Individual identity calls for celebration in many different forms. Every year on March 31, the LGBTQ+ community celebrates International Transgender Day of Visibility.
Transgender Day of Visibility celebrates and amplifies transgender voices while at the same time bringing attention to adversity the community faces year-round.
This year, for those in the Champaign-Urbana community looking to celebrate, Planned Parenthood Illinois Action is hosting a Speak Out on Saturday.
Due to Easter being on the same Sunday, PPIL said it is holding the event one day prior to the holiday itself to accommodate religious observation.
“I hope that trans people and their loved ones in attendance can find some hope and feelings of collective power on the day of this event,” said Jess Sturges, Program Manager of Advocacy and Campaigns at PPIL.
Get The Daily Illini in your inbox!
Planned Parenthood is divided into two branches — health centers across America and the political action and advocacy-centered Action Fund.
The Planned Parenthood Action Fund is a nonprofit organization that works to “advance access to sexual health care and defend reproductive rights,” according to its website.
Backed by over seven million supporters, the PPAF works at both national and local levels to create meaningful change surrounding sexual health.
PPIL’s Speak Out will feature storytellers of trans joy, resilience and celebration.
“I’m trying to create a space where we can come together to hold each other close during this time to hear stories from our fellow Central Illinoisans,” Sturges said.
Sturges previewed a few of the speakers attendees can look forward to hearing from, naming Alana Banks and Alexander Martin.
Banks hails from Decatur, Illinois, and she made history as the first Black and transgender woman to be elected to a county public school board in the entire country.
“She’s a board member of the Board of Education of Decatur Public School District 61,” Sturges said. “She will hold office until she is up for reelection in 2025.”
Martin is queer, nonbinary, transgender, Black, white and Appalachian, according to her website. She works to celebrate and affirm her identity through a variety of different art forms.
Sturges shared that Martin is a founding member of the Peoria Guild of Black Artists, a drag performer, a professor of art at Illinois State University and a community organizer.
“You can find her performing engagements across southern Illinois,” Sturges said. “She showcases her other forms of artwork in spaces such as gallery shows, community activism and online engagements.”

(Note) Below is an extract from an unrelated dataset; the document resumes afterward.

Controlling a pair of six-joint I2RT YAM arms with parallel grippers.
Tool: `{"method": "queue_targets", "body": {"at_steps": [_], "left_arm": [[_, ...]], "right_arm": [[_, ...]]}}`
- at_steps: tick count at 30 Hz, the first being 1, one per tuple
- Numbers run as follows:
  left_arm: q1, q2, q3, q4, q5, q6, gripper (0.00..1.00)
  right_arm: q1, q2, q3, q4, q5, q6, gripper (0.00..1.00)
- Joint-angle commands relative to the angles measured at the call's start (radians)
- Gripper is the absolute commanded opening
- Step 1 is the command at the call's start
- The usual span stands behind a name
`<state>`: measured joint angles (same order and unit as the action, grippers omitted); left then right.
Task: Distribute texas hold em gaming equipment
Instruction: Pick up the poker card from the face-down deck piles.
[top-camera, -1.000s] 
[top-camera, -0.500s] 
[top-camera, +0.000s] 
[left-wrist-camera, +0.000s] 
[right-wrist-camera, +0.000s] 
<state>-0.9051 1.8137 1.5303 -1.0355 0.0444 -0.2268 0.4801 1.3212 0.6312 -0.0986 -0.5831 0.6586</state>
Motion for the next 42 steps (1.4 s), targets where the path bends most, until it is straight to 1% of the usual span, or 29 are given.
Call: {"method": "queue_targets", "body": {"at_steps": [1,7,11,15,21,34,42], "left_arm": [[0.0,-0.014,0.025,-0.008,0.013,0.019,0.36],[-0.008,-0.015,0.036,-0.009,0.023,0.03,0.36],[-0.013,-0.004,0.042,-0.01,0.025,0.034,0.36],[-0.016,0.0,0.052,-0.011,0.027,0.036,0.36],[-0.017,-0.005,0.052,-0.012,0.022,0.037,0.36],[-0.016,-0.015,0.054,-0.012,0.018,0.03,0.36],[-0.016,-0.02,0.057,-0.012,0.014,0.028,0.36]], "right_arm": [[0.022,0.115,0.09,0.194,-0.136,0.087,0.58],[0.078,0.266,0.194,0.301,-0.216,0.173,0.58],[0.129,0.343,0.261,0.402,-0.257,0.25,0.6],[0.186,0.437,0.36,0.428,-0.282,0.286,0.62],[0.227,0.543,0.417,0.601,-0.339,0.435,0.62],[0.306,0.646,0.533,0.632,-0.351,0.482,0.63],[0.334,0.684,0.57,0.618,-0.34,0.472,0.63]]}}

The Speak Out will feature Banks, Martin and other notable transgender community members from the surrounding area in an effort to focus on amplifying transgender voices and stories.
“As a trans man myself, I think even when I see positive stories about transgender people and the trans community in the media, they can often be so one-dimensional,” Sturges said. “I really do feel like we become pigeon-holed into just visibility.”
Only three months into 2024, there have already been seven anti-trans bills introduced in Illinois, according to the Trans Legislation Tracker.
“We’re being so bombarded with anti-trans and anti-LGBTQ proposed legislation, which we are not at the table in creating,” Sturges said.
PPIL has a grassroots storytelling program that provides opportunities for people to share their experiences about healthcare and how Planned Parenthood has been able to help them, according to the PPIL website.
“Trans Day of Visibility seemed like a really great opportunity to engage some new people with this program,” Sturges said.
The event will create an educational space for anyone who identifies with gender-expansiveness, along with welcoming loved ones and allies.
For the purpose of cultivating safety, the Speak Out’s location is not being publicly released. PPIL asks that people register in advance at this link.
“It’s a wheelchair-accessible venue and it will have ASL interpretation,” Sturges said. “People should feel like they can bring their families and loved ones, whatever that looks like to them. Just please register.”
The Trans Day of Visibility Speak Out will be free of charge and take place from 2-4 p.m. on March 30. Venue information will be disclosed following registration.
“The bottom line is that nobody tells our stories better than we do,” Sturges said. “As the saying goes, there should be nothing about us without us.”